Uncertainty and sensitivity analysis of energy assessment for office buildings based on Dempster-Shafer theory

Abstract Uncertainty and sensitivity analysis of building energy has become an active research area in order to consider variations of input variables and identify key variables influencing building energy. When there is only limited information available for uncertainty of building inputs, a specific probability for a given variable cannot be defined. Then, it is necessary to develop alternative approaches to probabilistic uncertainty and sensitivity analysis for building energy. Therefore, this paper explores the application of the Dempster-Shafer theory (DST) of evidence to conduct uncertainty and sensitivity analysis for buildings. The DST method is one of imprecise probability theories to allow combining uncertainty from different sources in terms of interval-valued probabilities in order to construct the belief and plausibility (two uncertainty measures) of system responses. The results indicate that the DST uncertainty analysis in combination with machine learning methods can provide fast and reliable information on uncertainty of building energy.
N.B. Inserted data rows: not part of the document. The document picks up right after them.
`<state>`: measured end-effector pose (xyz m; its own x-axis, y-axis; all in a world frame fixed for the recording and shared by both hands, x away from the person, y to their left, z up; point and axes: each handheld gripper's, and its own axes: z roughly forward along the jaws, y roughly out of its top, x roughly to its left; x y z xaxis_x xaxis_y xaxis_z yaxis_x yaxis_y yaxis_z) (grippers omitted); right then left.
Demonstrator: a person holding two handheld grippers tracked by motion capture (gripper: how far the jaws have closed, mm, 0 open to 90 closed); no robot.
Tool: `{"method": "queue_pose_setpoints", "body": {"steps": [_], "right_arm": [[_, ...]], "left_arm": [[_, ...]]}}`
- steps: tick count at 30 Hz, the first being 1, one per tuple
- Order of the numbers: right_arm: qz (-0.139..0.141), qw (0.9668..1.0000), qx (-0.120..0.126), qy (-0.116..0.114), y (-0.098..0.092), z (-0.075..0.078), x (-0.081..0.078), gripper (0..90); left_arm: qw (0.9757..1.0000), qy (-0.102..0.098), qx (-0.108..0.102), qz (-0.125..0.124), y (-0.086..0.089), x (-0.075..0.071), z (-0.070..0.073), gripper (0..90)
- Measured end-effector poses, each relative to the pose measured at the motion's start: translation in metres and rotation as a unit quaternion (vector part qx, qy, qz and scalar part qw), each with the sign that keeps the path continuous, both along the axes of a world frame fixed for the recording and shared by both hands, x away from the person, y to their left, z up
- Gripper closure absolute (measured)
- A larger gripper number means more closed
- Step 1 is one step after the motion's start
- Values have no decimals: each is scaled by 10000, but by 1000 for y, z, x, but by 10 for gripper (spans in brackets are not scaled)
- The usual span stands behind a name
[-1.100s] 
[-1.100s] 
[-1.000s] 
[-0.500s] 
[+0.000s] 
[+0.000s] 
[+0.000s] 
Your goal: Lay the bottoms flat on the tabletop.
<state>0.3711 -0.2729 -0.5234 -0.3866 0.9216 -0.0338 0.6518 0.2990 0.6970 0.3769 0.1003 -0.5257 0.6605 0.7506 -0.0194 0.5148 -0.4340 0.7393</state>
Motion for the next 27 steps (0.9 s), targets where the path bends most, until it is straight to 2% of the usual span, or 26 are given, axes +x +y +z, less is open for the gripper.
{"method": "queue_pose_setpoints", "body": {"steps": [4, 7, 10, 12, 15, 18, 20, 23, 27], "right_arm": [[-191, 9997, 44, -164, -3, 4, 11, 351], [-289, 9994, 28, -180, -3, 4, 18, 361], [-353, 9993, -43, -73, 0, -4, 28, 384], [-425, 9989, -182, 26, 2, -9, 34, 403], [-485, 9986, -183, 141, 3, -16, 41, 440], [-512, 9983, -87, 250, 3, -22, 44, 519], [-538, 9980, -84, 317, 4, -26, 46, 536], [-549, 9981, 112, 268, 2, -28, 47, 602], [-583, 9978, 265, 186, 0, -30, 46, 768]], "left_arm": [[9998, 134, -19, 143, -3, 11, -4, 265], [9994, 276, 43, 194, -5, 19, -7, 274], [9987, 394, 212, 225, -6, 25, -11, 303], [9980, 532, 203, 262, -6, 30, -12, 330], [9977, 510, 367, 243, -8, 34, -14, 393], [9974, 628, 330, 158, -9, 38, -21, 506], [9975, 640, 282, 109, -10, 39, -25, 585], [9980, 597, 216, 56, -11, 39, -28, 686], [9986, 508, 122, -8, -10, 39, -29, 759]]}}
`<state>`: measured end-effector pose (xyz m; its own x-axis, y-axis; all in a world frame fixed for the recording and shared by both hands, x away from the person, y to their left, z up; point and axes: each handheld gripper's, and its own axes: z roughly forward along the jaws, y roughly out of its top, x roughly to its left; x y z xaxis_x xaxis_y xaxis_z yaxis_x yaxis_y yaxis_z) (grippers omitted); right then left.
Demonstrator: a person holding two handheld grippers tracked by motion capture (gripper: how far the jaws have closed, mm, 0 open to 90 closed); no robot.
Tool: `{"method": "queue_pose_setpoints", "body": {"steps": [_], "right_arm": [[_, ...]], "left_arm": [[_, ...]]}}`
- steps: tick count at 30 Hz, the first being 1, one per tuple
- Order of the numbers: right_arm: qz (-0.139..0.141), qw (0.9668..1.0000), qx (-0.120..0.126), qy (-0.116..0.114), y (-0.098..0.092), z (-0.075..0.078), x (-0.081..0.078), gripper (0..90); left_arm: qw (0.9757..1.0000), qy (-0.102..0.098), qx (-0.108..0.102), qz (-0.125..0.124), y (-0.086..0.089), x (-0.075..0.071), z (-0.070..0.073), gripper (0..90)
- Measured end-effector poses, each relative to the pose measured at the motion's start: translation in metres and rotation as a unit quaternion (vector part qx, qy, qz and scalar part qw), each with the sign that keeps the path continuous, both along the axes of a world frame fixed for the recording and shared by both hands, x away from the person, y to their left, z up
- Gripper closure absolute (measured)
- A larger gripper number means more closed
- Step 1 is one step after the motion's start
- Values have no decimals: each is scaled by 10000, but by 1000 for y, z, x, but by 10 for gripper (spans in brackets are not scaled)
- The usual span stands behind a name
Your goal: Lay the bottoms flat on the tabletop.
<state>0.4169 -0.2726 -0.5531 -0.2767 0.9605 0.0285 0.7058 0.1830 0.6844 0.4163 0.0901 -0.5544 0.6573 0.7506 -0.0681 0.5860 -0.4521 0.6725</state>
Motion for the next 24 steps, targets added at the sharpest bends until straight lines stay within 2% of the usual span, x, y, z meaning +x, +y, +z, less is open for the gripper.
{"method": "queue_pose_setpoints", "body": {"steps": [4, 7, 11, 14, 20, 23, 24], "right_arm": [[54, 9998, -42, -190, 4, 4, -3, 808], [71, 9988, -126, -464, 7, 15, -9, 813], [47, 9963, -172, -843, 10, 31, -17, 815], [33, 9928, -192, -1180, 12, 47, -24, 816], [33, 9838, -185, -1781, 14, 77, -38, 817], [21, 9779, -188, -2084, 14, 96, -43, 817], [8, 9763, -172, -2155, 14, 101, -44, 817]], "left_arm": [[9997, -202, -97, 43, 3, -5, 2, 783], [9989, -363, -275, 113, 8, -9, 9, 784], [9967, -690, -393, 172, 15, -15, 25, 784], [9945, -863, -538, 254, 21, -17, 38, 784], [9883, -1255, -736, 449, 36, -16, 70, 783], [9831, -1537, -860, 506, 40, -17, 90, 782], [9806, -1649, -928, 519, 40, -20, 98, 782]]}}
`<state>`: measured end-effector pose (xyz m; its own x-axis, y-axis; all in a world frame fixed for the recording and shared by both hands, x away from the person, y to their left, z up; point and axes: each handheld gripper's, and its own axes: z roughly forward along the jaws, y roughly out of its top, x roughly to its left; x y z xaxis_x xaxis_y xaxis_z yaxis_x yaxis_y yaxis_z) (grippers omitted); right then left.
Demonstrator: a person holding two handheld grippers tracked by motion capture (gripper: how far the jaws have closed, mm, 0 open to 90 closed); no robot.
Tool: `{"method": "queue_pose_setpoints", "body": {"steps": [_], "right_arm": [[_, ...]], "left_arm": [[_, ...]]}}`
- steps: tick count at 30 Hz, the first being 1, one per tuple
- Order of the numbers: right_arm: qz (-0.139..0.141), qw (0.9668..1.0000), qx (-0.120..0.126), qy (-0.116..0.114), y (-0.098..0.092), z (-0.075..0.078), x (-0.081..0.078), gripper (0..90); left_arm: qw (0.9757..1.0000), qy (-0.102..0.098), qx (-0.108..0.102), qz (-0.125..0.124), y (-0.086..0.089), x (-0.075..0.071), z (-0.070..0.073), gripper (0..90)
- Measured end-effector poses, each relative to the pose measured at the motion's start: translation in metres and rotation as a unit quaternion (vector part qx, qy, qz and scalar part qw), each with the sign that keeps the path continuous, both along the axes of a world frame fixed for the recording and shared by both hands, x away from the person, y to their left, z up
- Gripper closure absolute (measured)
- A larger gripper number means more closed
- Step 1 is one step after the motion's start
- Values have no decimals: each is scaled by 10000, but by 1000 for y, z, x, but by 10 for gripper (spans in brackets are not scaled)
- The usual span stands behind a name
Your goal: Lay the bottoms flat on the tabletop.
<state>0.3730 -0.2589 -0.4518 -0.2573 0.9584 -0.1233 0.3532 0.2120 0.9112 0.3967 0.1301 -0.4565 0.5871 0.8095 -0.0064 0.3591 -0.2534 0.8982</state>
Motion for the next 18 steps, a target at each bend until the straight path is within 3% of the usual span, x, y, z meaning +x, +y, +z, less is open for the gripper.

It is recommended that at least two inherently different learning algorithms should be applied to provide robust simulation results of building energy. A spectrum of distributions should be implemented in global sensitivity analysis with the DST method because there are no specific distributions for intervals of input factors. Moreover, the stability of results from uncertainty and sensitivity analysis should be assessed when applying the DST method in building energy analysis.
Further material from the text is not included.